» **WHAT IS BEING ASKED**:
Copy each line of the entries beneath that contains the word "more".

» **INPUT DATA**:
++++++++++

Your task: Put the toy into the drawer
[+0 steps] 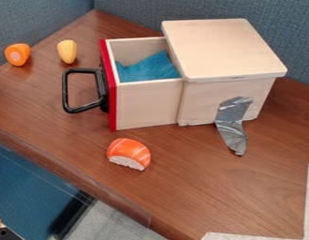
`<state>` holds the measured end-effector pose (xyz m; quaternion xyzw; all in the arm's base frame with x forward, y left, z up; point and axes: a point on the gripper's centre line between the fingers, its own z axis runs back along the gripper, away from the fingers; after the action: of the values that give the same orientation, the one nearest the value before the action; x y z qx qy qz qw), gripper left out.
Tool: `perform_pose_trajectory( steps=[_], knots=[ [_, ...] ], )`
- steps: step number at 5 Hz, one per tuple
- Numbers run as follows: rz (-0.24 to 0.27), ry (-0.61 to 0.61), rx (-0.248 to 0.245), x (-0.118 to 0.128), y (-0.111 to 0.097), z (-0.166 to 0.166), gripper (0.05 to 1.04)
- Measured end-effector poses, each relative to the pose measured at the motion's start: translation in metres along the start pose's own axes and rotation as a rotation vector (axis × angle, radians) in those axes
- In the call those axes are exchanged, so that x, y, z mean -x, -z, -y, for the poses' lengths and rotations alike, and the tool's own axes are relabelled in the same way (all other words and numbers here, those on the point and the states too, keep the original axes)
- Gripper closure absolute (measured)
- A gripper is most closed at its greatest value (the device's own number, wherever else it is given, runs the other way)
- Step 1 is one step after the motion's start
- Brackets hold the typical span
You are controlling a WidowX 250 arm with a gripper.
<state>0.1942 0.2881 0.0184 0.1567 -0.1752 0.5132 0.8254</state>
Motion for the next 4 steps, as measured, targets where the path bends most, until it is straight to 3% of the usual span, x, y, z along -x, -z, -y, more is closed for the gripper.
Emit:
perform_pose_trajectory(
  steps=[2, 3, 4],
  knots=[
    [0.028, 0.028, 0.01, 0.003, 0.002, 0.001, 0.857],
    [0.037, 0.047, 0.035, 0.004, -0.004, 0.003, 0.943],
    [0.086, 0.098, 0.124, -0.007, -0.027, 0.024, 0.953]
  ],
)
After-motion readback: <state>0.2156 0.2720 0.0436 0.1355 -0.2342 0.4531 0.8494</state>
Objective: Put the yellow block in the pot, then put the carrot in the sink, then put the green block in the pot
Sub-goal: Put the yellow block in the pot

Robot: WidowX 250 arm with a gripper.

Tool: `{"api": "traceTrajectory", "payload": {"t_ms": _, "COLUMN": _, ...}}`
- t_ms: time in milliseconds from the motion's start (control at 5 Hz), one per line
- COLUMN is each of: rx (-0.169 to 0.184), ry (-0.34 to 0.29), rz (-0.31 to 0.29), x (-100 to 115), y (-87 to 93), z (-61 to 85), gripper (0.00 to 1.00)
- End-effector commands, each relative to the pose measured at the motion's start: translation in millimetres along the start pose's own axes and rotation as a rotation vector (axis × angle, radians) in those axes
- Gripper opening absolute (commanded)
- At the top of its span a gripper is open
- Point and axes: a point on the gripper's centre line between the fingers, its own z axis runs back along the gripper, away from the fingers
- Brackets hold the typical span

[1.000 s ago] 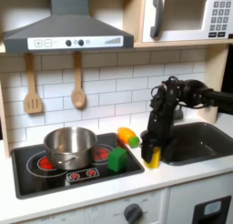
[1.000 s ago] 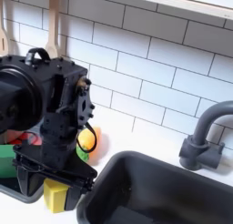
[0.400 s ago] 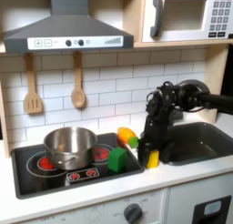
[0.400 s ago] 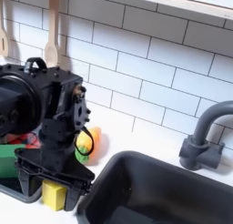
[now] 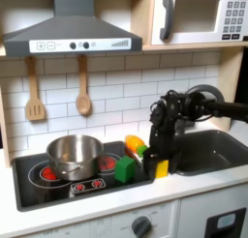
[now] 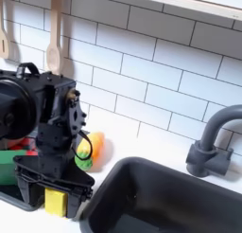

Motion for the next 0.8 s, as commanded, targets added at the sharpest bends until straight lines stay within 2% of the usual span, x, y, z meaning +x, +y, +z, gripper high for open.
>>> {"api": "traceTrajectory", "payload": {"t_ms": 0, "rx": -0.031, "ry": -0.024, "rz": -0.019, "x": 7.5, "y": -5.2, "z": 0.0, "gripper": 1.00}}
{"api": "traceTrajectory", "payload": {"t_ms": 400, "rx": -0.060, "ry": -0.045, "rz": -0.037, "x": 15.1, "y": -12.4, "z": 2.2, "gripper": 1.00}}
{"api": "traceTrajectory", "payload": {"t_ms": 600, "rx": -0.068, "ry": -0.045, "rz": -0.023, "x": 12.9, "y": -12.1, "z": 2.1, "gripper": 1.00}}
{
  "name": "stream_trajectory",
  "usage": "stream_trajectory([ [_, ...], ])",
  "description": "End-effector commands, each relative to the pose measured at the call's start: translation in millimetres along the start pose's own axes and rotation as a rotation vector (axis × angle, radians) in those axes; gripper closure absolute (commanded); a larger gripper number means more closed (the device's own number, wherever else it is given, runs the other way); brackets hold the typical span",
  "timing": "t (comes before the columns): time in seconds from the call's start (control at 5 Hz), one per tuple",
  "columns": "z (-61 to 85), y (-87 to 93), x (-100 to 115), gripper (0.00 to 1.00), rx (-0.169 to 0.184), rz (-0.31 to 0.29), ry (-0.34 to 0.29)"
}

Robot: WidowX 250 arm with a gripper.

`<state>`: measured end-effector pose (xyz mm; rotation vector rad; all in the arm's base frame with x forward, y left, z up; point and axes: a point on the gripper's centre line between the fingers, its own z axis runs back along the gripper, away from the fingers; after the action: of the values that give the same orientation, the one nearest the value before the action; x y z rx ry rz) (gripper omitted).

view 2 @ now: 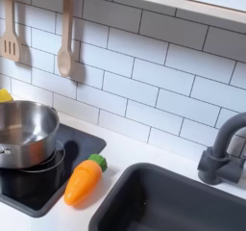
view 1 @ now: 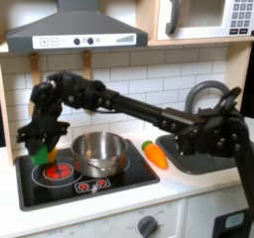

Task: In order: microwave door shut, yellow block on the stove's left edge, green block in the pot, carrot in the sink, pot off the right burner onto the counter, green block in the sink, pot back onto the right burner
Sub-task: 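Put the green block in the pot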

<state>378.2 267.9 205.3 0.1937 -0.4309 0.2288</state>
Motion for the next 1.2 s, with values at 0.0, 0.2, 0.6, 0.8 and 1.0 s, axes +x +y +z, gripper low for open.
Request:
stream_trajectory([
  [0.0, 31.7, -19.5, 14.7, 1.00, -0.049, -0.032, -0.067],
  [0.2, 31.1, -33.6, 13.2, 1.00, -0.096, -0.056, -0.047],
  [0.6, 54.7, -48.6, 12.4, 1.00, -0.148, -0.117, -0.073],
  [0.8, 60.7, -60.9, -0.3, 1.00, -0.189, -0.159, -0.056],
  [1.0, 61.8, -66.1, -15.7, 1.00, -0.198, -0.195, -0.025],
])
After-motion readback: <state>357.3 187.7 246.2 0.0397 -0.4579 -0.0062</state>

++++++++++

» **ANSWER FOR THIS EXERCISE**:
Motion for the next 4 steps, as measured, targets where the path bends most, until it is straight to 3% of the usual span, x, y, z along -x, -z, -y, more is closed for the gripper.
  "description": "End-effector commands, each relative to the pose measured at the call's start: translation in millimetres along the start pose's own axes and rotation as a rotation vector (axis × angle, radians) in those axes; gripper closure absolute (commanded); a larger gripper number means more closed (the device's own number, wherever else it is given, runs the other way); brackets hold the typical span",

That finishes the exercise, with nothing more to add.